Topline
Shares of information technology firm Super Micro Computer closed up nearly 30% on Monday after the company said an independent committee found “no evidence of fraud or misconduct”—after a rocky 2024 marked by governance concerns raised by a former auditor and other alleged accounting issues.
Super Micro shares closed up almost 30% on Monday. (Photo Illustration by Omar Marques/SOPA … [+] Images/LightRocket via Getty Images)
Key Facts
Super Micro shares closed up 28.6% at $42, marking their highest point since late October.
Super Micro announced an independent committee formed by the company’s board of directors found “no evidence of fraud or misconduct on the part of management” or the board, according to a statement.

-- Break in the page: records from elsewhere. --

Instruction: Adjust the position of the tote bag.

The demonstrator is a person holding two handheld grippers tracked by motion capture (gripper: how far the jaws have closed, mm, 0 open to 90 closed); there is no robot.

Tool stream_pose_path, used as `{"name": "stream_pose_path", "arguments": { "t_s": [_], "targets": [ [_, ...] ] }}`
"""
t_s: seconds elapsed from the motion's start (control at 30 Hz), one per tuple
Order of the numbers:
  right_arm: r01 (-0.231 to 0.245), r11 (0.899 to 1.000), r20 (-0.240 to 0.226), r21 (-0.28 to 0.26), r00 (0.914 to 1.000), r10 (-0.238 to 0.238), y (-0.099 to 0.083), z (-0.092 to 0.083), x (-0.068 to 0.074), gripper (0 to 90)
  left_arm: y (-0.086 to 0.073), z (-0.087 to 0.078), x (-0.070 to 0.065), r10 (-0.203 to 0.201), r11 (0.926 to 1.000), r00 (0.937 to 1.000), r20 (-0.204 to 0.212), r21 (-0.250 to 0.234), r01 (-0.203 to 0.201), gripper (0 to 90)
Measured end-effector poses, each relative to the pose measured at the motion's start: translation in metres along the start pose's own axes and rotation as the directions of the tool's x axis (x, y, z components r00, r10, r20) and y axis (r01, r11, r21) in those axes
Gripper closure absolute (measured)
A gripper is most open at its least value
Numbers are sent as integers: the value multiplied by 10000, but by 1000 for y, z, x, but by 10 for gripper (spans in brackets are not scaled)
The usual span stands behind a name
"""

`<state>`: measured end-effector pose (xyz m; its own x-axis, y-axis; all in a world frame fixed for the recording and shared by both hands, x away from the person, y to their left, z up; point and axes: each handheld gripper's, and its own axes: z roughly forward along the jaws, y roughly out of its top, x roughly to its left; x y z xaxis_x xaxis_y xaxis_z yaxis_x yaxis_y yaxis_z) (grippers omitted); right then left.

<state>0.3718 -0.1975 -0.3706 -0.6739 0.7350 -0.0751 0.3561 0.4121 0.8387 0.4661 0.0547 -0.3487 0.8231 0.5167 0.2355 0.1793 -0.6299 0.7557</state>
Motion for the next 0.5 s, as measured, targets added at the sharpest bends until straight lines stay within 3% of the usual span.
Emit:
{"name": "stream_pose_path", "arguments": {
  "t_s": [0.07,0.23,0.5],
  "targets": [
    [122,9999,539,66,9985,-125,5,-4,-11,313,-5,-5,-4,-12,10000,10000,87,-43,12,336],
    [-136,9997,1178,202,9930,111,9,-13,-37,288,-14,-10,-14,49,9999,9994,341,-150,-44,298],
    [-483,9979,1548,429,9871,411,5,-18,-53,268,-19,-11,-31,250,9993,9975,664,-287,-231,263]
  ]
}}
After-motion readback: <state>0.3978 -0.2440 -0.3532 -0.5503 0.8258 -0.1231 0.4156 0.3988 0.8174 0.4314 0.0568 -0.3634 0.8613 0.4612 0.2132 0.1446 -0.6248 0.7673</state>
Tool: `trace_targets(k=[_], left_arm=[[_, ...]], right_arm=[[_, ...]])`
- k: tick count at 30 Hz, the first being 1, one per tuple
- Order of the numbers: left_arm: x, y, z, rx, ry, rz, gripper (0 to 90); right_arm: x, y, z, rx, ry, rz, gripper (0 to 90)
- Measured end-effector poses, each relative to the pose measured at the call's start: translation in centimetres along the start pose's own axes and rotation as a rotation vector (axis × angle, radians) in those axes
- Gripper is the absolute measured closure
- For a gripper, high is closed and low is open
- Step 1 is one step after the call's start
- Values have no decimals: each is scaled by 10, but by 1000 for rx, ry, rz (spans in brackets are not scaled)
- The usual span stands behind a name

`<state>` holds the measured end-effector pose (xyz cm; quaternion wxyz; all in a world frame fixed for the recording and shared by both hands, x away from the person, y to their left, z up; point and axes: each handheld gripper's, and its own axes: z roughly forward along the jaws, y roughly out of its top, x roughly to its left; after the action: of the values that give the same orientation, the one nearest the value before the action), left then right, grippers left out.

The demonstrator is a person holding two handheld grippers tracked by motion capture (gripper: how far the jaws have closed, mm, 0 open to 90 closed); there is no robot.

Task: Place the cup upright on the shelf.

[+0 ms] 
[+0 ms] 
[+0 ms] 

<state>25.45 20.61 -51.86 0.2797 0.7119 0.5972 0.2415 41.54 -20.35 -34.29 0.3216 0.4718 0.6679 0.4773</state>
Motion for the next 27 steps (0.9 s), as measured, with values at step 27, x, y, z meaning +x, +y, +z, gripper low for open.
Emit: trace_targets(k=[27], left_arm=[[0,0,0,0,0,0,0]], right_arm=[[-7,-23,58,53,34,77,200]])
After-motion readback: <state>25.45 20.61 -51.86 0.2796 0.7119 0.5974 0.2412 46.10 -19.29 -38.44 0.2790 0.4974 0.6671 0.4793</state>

The committee was led by attorney Susie Giordano, an independent member of the Super Micro board specifically brought on to spearhead the investigation, which looked into issues related to Super Micro’s export business, sales practices and the rehiring of employees who resigned after a 2017 audit committee investigation into sales and revenue recognition practices.

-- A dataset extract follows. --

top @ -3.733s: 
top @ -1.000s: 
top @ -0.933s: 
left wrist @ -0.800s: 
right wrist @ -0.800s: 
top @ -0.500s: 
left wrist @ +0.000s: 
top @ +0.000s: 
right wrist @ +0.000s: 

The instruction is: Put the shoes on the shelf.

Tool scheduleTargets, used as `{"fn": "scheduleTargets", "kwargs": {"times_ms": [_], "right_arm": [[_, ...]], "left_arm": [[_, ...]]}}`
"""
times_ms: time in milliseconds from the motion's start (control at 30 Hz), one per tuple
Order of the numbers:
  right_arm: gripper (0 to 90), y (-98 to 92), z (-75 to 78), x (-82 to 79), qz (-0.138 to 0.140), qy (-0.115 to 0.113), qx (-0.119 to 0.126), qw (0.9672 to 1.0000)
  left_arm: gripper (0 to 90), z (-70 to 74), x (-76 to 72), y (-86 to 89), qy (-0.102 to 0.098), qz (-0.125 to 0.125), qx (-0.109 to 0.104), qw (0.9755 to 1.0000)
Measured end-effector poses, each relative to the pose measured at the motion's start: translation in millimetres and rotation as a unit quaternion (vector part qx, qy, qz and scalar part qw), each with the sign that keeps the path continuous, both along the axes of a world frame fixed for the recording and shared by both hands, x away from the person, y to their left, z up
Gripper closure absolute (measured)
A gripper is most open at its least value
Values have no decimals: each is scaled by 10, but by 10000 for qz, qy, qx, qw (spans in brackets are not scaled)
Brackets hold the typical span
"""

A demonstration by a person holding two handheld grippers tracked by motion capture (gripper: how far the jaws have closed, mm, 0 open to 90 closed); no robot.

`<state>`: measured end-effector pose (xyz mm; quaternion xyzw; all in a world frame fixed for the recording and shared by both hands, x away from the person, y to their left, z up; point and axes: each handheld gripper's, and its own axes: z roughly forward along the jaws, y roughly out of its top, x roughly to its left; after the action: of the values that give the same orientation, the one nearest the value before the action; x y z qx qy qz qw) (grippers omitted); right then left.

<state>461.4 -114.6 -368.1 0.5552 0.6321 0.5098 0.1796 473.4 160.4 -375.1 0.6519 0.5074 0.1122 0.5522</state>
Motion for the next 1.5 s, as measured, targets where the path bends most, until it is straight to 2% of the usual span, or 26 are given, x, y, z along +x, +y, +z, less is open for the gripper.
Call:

The company says the investigation found conclusions made by Ernst & Young, the former auditor that raised concerns about financial reporting and accounting practices at the company in July, were “not supported by the facts examined in the Review.”
Ernst & Young resigned as Super Micro’s auditor in October, and said in its resignation letter it was parting ways because it was “unwilling to be associated with the financial statements prepared by management.”
The company says the committee recommended Super Micro’s board appoint a new chief accounting officer (the company appointed vice president of Finance Kenneth Cheung as its new accounting chief).
Super Micro shares are now up more than 47% on the year, though they have largely slumped in the last six months, sliding 46% amid its fallout with Ernst & Young and delays to its financial report filings.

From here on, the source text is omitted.